For measuring total phenols, the samples were centrifuged, filtered and analyzed by liquid chromatography using 0.2 mM syringic acid as internal standard, per the methodology described by Medina et al. (2011).

Results and Discussion

The monitoring of organic matter evolution in an anaerobic process can be performed by using several parameters, some of which are discussed below.

The biomethanization process involves the conversion of organic matter in the waste to obtain mainly methane and carbon dioxide as final products (Wilkie, 2008). However, initially, in the acidogenic phase, the organic compounds must be transformed into soluble compounds (acetate, propionate, butyrate, hydrogen and carbon dioxide) susceptible to be metabolized by acetogenic and methanogenic microorganisms (Boone et al., 1993; Graunke and Wilkie, 2014). The next step in the anaerobic process is the transformation of VFAs into acetic acid in the acetogenic phase. Finally, these compounds are subsequently transformed into methane by acetoclastic and hydrogenotrophic methanogenesis (Wilkie, 2005a).

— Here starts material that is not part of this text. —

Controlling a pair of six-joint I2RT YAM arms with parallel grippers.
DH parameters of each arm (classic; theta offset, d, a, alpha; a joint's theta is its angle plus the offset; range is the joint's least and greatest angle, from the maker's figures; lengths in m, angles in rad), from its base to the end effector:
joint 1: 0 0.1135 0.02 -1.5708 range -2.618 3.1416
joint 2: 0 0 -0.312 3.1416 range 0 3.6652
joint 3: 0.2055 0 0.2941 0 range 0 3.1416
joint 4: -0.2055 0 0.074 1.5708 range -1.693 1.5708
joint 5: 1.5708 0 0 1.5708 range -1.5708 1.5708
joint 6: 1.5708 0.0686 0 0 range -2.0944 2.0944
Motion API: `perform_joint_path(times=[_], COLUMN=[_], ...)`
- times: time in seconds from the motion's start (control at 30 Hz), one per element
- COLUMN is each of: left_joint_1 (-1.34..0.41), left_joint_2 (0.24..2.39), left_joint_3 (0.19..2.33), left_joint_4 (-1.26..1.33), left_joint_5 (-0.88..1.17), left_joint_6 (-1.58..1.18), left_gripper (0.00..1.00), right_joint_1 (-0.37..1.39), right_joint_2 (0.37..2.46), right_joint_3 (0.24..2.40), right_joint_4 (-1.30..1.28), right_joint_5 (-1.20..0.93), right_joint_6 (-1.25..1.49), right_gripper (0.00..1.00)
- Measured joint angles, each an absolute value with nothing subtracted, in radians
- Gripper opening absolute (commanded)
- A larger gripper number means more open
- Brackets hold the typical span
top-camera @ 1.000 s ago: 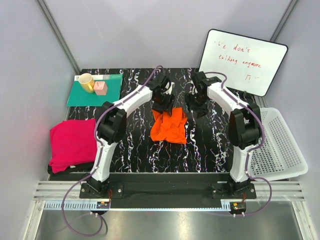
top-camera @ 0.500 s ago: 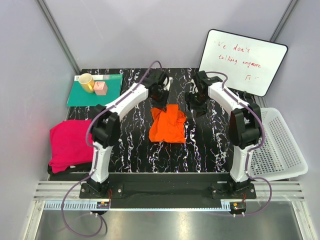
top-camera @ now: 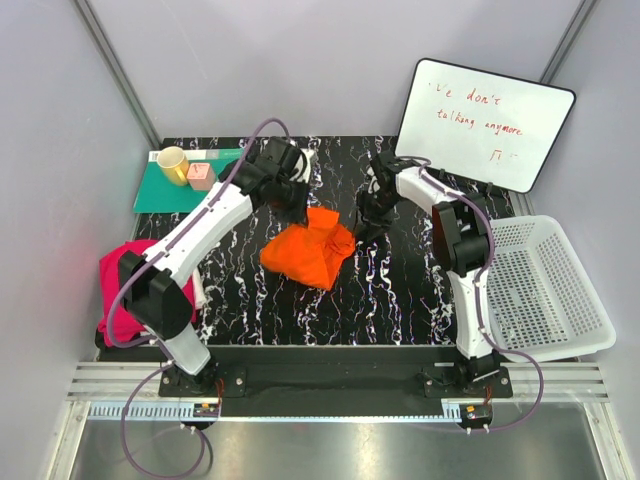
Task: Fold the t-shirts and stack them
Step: Flatten out the tshirt
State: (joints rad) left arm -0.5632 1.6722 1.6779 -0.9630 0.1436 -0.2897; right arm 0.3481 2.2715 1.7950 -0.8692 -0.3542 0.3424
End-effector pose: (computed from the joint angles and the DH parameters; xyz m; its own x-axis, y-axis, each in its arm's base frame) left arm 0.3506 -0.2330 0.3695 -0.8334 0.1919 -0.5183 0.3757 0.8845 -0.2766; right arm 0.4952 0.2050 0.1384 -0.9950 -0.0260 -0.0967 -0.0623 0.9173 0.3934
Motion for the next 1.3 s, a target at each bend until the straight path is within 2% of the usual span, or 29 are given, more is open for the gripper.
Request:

Total Volatile Solids Removal

The total volatile solids (VS) represent the organic fraction (biodegradable and non-biodegradable), in both particulate and dissolved form, susceptible to being metabolized during the anaerobic digestion process.

The degradation of organic matter expressed as total VS removal (VS_r) is shown in Figure 2. As can be seen, the co-digestion of both residues (C75:25) permitted an increase in total VS removal around 18% and 23%, with respect to 2POMW and CM respectively.

FIGURE 2

Figure 2. Organic matter removal, expressed as percentage of total volatile solids (VS_r), in the co-substrates and mixtures.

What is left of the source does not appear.